Math for CS: Recursive Definition

in Math for Computer Science
#computer-science #math #discrete-math

Recursive data - define something in terms of simpler version of the same thing.

Recursive data types play a central role in programming, and induction is really all about them. Recursive data types are specified by recursive definitions, which say how to construct new data elements from previous ones. Along with each recursive data type there are recursive definitions of properties or functions on the data type. Most importantly, based on a recursive definition, there is a structural induction method for proving that all data of the given type have some property. This chapter examines a few examples of recursive data types and recursively defined functions on them:

  • strings of characters,
  • “balanced” strings of brackets,
  • the nonnegative integers, and
  • arithmetic expressions.

They start off by showing an example of recursively-defined character strings. This structure is actually very similar to the data definition of a list of strings in the course Systematic Program Design. They even mention using the cons operator for constructing such a list.

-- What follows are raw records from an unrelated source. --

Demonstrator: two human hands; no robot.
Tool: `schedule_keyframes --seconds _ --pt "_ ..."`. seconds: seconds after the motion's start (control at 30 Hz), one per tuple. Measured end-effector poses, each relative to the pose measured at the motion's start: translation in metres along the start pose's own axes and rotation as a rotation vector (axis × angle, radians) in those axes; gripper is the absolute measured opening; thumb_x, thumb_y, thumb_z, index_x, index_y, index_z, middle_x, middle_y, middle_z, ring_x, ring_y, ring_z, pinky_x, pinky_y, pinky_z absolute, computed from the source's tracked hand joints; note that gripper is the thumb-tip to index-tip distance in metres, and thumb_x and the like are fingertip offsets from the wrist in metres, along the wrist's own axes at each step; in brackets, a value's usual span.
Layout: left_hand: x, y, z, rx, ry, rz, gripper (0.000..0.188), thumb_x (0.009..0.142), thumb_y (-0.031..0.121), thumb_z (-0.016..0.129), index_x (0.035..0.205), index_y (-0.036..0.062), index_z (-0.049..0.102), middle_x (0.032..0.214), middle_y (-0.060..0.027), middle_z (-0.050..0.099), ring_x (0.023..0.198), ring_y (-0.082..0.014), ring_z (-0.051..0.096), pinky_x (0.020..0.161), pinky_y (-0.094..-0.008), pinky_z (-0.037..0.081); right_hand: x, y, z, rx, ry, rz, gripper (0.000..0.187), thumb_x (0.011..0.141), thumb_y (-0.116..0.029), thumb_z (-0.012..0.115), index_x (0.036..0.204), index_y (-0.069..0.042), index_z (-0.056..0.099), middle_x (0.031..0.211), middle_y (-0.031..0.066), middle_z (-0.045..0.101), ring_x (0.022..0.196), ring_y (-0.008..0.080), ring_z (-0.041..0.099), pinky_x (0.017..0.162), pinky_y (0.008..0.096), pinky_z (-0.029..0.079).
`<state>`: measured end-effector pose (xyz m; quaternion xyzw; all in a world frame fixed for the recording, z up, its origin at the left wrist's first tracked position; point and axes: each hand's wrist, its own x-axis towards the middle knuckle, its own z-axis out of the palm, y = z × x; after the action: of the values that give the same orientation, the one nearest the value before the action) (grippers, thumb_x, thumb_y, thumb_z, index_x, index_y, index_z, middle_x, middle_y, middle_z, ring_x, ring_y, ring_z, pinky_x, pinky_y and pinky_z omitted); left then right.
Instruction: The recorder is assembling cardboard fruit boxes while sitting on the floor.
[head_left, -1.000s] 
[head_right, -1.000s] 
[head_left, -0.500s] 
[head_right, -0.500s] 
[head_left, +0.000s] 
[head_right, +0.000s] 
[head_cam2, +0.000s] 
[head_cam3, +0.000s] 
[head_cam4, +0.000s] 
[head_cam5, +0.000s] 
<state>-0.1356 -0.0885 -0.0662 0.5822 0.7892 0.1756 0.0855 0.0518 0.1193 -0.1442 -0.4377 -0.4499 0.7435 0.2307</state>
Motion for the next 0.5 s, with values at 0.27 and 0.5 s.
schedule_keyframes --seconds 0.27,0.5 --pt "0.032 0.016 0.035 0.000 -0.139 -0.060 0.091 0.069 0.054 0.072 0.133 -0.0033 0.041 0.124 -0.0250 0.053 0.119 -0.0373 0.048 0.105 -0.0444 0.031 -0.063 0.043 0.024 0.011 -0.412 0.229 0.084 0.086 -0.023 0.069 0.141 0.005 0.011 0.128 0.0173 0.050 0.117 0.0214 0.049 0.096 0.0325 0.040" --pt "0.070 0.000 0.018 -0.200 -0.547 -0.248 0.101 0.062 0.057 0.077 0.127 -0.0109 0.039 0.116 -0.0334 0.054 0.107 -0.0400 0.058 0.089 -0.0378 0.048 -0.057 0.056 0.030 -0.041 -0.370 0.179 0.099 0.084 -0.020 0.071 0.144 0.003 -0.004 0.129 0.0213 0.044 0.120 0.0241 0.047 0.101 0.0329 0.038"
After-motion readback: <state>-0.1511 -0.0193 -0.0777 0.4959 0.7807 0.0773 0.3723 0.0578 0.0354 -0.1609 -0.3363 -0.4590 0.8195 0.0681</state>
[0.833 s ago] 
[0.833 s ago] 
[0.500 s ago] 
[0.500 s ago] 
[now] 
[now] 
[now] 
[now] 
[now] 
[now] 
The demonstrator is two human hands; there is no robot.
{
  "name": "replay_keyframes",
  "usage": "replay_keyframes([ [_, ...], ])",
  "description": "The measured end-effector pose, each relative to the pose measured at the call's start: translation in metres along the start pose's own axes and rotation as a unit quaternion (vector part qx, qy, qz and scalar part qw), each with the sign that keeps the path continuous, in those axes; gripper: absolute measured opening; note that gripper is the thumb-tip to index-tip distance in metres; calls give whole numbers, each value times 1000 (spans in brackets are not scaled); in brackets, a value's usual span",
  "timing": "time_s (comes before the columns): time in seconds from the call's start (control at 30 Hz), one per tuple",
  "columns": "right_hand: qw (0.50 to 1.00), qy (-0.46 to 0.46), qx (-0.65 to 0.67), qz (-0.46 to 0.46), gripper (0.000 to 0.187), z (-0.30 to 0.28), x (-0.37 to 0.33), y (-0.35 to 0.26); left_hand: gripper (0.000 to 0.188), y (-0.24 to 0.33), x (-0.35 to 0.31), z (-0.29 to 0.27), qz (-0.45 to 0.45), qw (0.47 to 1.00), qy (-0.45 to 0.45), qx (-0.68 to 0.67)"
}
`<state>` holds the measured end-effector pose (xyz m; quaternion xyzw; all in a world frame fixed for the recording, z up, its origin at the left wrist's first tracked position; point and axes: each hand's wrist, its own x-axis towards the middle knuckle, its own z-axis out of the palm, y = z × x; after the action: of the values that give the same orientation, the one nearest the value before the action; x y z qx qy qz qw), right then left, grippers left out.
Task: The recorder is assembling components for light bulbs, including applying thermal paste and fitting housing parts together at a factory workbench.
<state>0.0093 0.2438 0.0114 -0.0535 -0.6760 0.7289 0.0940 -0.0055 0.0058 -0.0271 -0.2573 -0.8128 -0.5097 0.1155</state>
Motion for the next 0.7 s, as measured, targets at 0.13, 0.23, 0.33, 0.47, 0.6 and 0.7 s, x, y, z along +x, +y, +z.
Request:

Structural induction is a method for proving that all the elements of a recursively defined data type have some property. A structural induction proof has two parts corresponding to the recursive definition:

  • Prove that each base case element has the property.
  • Prove that each constructor case element has the property, when the constructor is applied to elements that have the property.

We then go on to an example of strings with matching brackets. We also go over the fibonacci, ill-formed function definitions, and the Ackermann function, followed by arithmetic expressions.s

On Structural Induction in Computer Science

What matters is that for recursively defined data types, structural induction is a simple and natural approach. This makes it a technique every computer scientist should embrace.

The in-class problems were not easy. I had to look up the solutions, after taking some time to read and understand the questions and give them an attempt.

There’s no way I would have came up with the solutions on my own. If I was actually taking this class at MIT, either I’d have years of the right math knowledge compounded enough to where I’m able to figure it out in some time, or I’d be constantly going to office hours for the professor or TA’s, or taking advantage of study groups where someone else was able to figure it out and then explain.

I’m not too concerned that I’m not able to solve many of these problems right away. The exercises are difficult. Hard to say if these type of questions will pop up in the real world. It seems to be mostly theory.